A new wave of members are joining the Yamba Surf Life Saving Club.
Younger people in their twenties and thirties are making it clear that they are quickly changing the face of the historical surf lifesaving club.
Some of them have lived in the area their entire life, while others have just moved to the area or returning to the home of their childhood with their young families.
Georgie Smith moved to Yamba at the beginning of the pandemic last year, in hopes of escaping the worst of it in the big smoke of Sydney. Soon, after making herself at home in the town, she stumbled across Yamba SLSC.
“I met a few girls around town, and they said they were doing it, so I joined the club and started patrolling with them,” she says.
Ms Smith believes that she is one of several younger people who have recently joined the club in the past 12 months, with the percentage of younger members slowly beginning to challenge the strong membership of the over fifties.
Steve Butler, the publicity officer for the club says he has seen enormous changes in regard to the younger generations joining up.
“We’ve had an influx of younger people; young people with families have come in, so I think we have around 100 Nippers this year doing the Nipper program, so that’s a whole lot of parents. We have parents with young kids and by their nature, tend to be younger than the Yamba average,” Mr Butler says.
The quest for younger members remains one which is not only about balancing the scales, but also has a lot to do with filling the patrol spots for the beaches around the area.
Mitch Imeson, the Supervisor for lifeguards in Yamba was in desperate need of new and upcoming guards to patrol Yamba’s beaches, so he reached out to the younger generations.
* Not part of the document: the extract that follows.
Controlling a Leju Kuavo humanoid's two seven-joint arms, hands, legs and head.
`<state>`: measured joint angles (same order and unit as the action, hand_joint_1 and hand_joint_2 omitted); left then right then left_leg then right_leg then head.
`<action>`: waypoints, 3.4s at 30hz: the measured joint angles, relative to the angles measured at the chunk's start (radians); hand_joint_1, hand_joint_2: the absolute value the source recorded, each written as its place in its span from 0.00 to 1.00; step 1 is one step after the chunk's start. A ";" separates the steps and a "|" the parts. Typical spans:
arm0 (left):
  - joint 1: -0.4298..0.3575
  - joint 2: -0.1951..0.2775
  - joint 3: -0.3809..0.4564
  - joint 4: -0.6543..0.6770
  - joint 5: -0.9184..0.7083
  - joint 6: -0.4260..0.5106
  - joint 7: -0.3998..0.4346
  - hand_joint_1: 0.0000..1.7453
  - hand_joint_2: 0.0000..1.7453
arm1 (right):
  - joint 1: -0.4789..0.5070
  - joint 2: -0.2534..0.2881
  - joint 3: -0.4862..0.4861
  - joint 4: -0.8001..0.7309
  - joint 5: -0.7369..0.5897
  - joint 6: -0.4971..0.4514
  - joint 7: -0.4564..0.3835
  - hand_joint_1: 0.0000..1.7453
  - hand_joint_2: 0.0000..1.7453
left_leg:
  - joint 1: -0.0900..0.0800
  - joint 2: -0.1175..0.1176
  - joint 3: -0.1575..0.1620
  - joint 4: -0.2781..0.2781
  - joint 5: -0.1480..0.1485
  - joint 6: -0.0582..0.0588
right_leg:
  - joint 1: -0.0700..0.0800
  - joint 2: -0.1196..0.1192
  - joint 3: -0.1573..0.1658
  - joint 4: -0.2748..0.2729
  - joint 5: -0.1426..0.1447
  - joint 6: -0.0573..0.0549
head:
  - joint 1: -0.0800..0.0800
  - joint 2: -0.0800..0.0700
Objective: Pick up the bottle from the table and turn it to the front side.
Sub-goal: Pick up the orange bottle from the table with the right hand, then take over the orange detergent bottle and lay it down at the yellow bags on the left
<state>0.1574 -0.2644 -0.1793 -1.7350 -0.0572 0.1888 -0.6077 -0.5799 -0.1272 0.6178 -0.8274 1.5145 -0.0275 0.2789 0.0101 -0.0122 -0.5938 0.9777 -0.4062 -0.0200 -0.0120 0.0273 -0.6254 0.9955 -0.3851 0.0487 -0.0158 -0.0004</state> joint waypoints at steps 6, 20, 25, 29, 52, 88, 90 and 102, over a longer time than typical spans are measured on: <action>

“I approached a few young kids in the area, and we started training together as we do each year, kind of in July. From that, I think people have either seen it or heard a few people talking about it and asked if they can join in and then it kind of turned into a bit of a mix of guard training and people that wanted to train, who then joined the surf club through it,” Mr Imeson says.
Many in the club believe that this was always going to happen, it was just a matter of time, with the club offering so much to a variety of people around town and the region.
“It’s a really friendly place, lots of people round here really make you welcome. The great thing about a surf club is that it serves a community, you feel at one with the community, you’re doing something that’s good,” publicity officer Steve Butler notes.
Many at the surf club believe that the numbers of young people will only continue to grow, with Yamba and surrounds attracting an ever-increasing number of families and young people looking for work and a quiet, but exciting life in the regions.